> To do
Please write out all the data that follows exactly, without the pictures.
####
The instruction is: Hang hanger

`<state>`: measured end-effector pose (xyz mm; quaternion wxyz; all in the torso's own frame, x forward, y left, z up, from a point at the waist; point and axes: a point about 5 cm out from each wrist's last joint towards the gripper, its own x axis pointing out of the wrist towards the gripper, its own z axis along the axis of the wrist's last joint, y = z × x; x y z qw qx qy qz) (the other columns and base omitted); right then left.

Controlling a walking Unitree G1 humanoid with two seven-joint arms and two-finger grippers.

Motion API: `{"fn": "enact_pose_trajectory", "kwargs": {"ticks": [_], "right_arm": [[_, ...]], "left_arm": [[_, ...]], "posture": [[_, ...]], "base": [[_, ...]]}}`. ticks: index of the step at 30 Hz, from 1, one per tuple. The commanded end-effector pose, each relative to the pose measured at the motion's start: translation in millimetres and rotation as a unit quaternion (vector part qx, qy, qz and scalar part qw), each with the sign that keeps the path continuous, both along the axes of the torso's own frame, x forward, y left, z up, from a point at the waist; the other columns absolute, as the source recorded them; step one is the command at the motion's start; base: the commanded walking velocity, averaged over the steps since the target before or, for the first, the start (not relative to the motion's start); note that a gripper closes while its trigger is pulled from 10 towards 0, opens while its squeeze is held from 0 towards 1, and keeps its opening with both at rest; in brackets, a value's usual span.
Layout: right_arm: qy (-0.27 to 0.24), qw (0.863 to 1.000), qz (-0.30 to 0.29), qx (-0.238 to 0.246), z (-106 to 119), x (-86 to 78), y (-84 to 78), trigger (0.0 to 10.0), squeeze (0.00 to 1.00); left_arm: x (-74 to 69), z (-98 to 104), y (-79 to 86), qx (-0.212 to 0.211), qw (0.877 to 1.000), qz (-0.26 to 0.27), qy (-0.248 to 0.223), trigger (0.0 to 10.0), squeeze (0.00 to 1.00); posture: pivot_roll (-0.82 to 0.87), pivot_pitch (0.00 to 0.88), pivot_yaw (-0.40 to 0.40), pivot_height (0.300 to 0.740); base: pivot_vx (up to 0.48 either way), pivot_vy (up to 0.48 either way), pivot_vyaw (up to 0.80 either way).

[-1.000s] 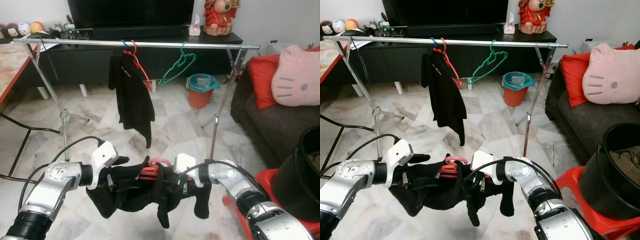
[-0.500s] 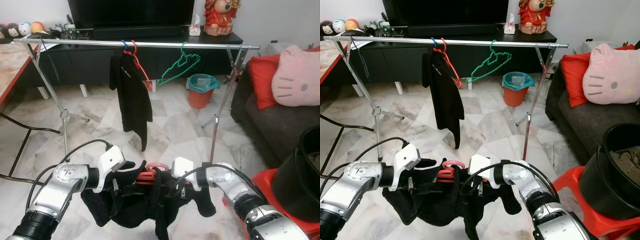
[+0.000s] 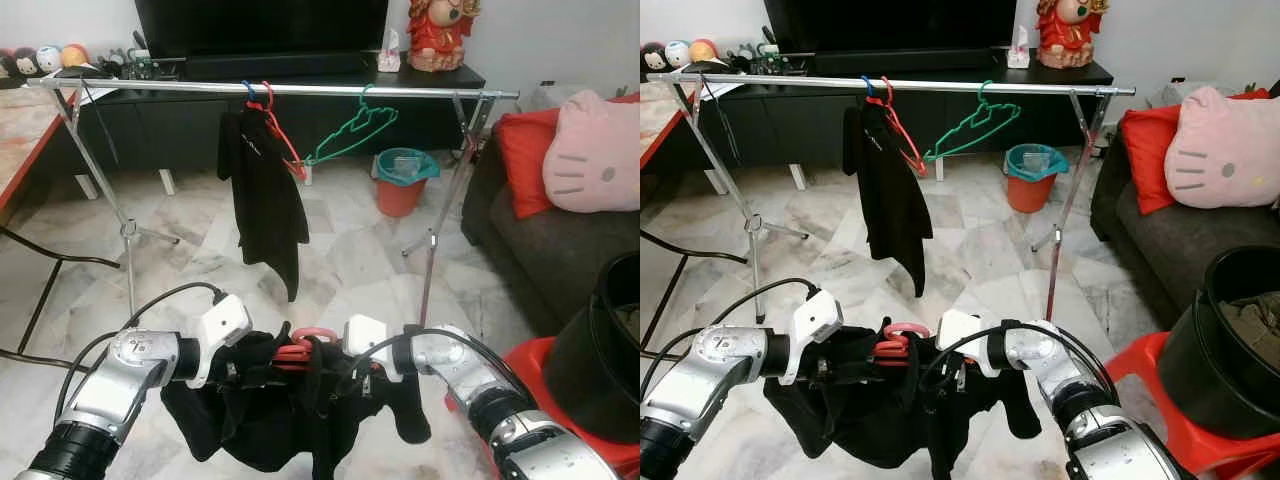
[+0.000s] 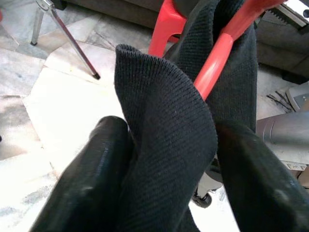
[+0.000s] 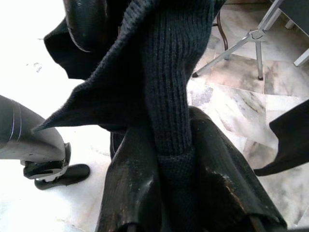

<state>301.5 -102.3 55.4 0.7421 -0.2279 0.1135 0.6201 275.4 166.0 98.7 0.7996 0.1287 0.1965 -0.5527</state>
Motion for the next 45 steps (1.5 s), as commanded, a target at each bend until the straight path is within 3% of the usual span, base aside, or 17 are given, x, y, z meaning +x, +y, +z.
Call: {"fn": "enact_pose_trajectory", "kwargs": {"ticks": [1, 14, 32, 33, 34, 36, 37, 38, 39, 45], "right_arm": [[-0.031, 0.999, 0.004, 0.017, 12, 5.7, 6.0, 0.0, 0.0], [-0.034, 0.999, 0.005, 0.021, 10, 3.7, 9.1, 0.0, 0.0], [-0.048, 0.999, -0.007, 0.015, 13, 7.9, 10.2, 0.0, 0.0], [-0.05, 0.999, -0.01, 0.013, 13, 8.5, 10.3, 3.3, 0.0], [-0.049, 0.999, -0.011, 0.007, 12, 8.8, 10.4, 9.8, 0.0], [-0.049, 0.999, -0.008, 0.003, 11, 8.7, 10.5, 9.8, 0.0], [-0.049, 0.999, -0.008, 0.002, 11, 8.6, 10.4, 10.0, 0.31], [-0.048, 0.999, -0.009, 0.004, 11, 8.8, 10.2, 10.0, 0.87], [-0.042, 0.999, -0.009, 0.007, 12, 9.0, 10.2, 10.0, 1.0], [-0.04, 0.999, -0.006, 0.003, 12, 9.0, 9.1, 10.0, 1.0]], "left_arm": [[1.6, 0, -3.4, 0.003, 1.0, -0.008, 0.004, 0.0, 0.0], [3.1, -3, -5.6, -0.013, 1.0, 0.012, 0.003, 0.0, 0.0], [1.9, -5, -11.4, -0.006, 1.0, -0.014, 0.011, 0.0, 0.0], [1.8, -5, -11.5, -0.007, 1.0, -0.014, 0.012, 0.0, 0.0], [1.5, -6, -12.2, -0.009, 1.0, -0.013, 0.013, 0.0, 0.0], [1.3, -7, -12.7, -0.009, 1.0, -0.012, 0.014, 0.0, 0.0], [0.4, -7, -13.5, -0.012, 1.0, -0.011, 0.017, 0.0, 0.0], [0.1, -8, -13.9, -0.012, 1.0, -0.011, 0.017, 0.0, 0.0], [0.0, -8, -14.2, -0.013, 1.0, -0.01, 0.017, 0.0, 0.0], [1.3, -9, -11.7, -0.012, 1.0, 0.001, 0.014, 0.0, 0.0]], "posture": [[0.06, 0.0, -0.018, 0.74], [0.05, 0.0, -0.004, 0.74], [0.05, 0.0, 0.004, 0.74], [0.05, 0.0, 0.004, 0.74], [0.05, 0.0, 0.004, 0.74], [0.05, 0.0, 0.004, 0.74], [0.05, 0.0, -0.003, 0.74], [0.05, 0.0, -0.007, 0.74], [0.05, 0.0, -0.008, 0.74], [0.06, 0.0, -0.019, 0.74]], "base": [[0.0, 0.0, 0.0], [0.0, 0.0, 0.0], [0.0, 0.0, 0.0], [0.0, 0.0, 0.0], [0.0, 0.0, 0.0], [0.0, 0.0, 0.0], [0.0, 0.0, 0.0], [0.0, 0.0, 0.0], [0.0, 0.0, 0.0], [0.0, 0.0, 0.0]]}}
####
> Completed exercise
The instruction is: Hang hanger

`<state>`: measured end-effector pose (xyz mm; quaternion wxyz; all in the torso's own frame, x forward, y left, z up, from a point at the waist; point and axes: a point about 5 cm out from each wrist's last joint towards the gripper, its own x axis pointing out of the wrist towards the gripper, its own z axis along the axis of the wrist's last joint, y = z × x; x y z qw qx qy qz) (the other columns and base omitted); right then left.

Controlling a walking Unitree G1 humanoid with two seven-joint arms and two-finger grippers.

Motion API: `{"fn": "enact_pose_trajectory", "kwargs": {"ticks": [_], "right_arm": [[_, ...]], "left_arm": [[_, ...]], "posture": [[_, ...]], "base": [[_, ...]]}}`. ticks: index of the step at 30 Hz, from 1, one per tuple. The commanded end-effector pose, each relative to the pose measured at the motion's start: translation in millimetres and rotation as a unit quaternion (vector part qx, qy, qz and scalar part qw), each with the sign that keeps the path continuous, both along the axes of the torso's own frame, x forward, y left, z up, from a point at the waist; the other columns absolute, as the source recorded them; step one is the command at the motion's start; base: the commanded walking velocity, averaged over the steps since the target before or, for the first, the start (not relative to the motion's start); note that a gripper closes while its trigger is pulled from 10 towards 0, opens while its squeeze is held from 0 towards 1, and keeps its opening with both at rest; in brackets, a value's usual span.
Layout: right_arm: qy (-0.27 to 0.24), qw (0.863 to 1.000), qz (-0.30 to 0.29), qx (-0.238 to 0.246), z (-106 to 119), x (-86 to 78), y (-84 to 78), trigger (0.0 to 10.0), squeeze (0.00 to 1.00); left_arm: x (-74 to 69), z (-98 to 104), y (-79 to 86), qx (-0.212 to 0.211), qw (0.877 to 1.000), qz (-0.26 to 0.27), qy (-0.248 to 0.223), trigger (0.0 to 10.0), squeeze (0.00 to 1.00); posture: pivot_roll (-0.82 to 0.87), pivot_pitch (0.00 to 0.88), pivot_yaw (-0.40 to 0.40), pivot_height (0.300 to 0.740); base: pivot_vx (up to 0.48 either way), pivot_vy (up to 0.48 either way), pivot_vyaw (up to 0.80 either way).

[-1.000s] 
[-0.500s] 
[+0.000s] 
[+0.000s] 
[+0.000s] 

<state>301.5 -102.3 55.4 0.7421 -0.2279 0.1135 0.6201 275.4 166.0 98.7 0.7996 0.1287 0.1965 -0.5527</state>
Motion for the next 45 steps (1.5 s), as commanded, a target at each bend until the straight path is within 3% of the usual span, base aside, or 17 are given, x, y, z meaning +x, +y, +z.
Call: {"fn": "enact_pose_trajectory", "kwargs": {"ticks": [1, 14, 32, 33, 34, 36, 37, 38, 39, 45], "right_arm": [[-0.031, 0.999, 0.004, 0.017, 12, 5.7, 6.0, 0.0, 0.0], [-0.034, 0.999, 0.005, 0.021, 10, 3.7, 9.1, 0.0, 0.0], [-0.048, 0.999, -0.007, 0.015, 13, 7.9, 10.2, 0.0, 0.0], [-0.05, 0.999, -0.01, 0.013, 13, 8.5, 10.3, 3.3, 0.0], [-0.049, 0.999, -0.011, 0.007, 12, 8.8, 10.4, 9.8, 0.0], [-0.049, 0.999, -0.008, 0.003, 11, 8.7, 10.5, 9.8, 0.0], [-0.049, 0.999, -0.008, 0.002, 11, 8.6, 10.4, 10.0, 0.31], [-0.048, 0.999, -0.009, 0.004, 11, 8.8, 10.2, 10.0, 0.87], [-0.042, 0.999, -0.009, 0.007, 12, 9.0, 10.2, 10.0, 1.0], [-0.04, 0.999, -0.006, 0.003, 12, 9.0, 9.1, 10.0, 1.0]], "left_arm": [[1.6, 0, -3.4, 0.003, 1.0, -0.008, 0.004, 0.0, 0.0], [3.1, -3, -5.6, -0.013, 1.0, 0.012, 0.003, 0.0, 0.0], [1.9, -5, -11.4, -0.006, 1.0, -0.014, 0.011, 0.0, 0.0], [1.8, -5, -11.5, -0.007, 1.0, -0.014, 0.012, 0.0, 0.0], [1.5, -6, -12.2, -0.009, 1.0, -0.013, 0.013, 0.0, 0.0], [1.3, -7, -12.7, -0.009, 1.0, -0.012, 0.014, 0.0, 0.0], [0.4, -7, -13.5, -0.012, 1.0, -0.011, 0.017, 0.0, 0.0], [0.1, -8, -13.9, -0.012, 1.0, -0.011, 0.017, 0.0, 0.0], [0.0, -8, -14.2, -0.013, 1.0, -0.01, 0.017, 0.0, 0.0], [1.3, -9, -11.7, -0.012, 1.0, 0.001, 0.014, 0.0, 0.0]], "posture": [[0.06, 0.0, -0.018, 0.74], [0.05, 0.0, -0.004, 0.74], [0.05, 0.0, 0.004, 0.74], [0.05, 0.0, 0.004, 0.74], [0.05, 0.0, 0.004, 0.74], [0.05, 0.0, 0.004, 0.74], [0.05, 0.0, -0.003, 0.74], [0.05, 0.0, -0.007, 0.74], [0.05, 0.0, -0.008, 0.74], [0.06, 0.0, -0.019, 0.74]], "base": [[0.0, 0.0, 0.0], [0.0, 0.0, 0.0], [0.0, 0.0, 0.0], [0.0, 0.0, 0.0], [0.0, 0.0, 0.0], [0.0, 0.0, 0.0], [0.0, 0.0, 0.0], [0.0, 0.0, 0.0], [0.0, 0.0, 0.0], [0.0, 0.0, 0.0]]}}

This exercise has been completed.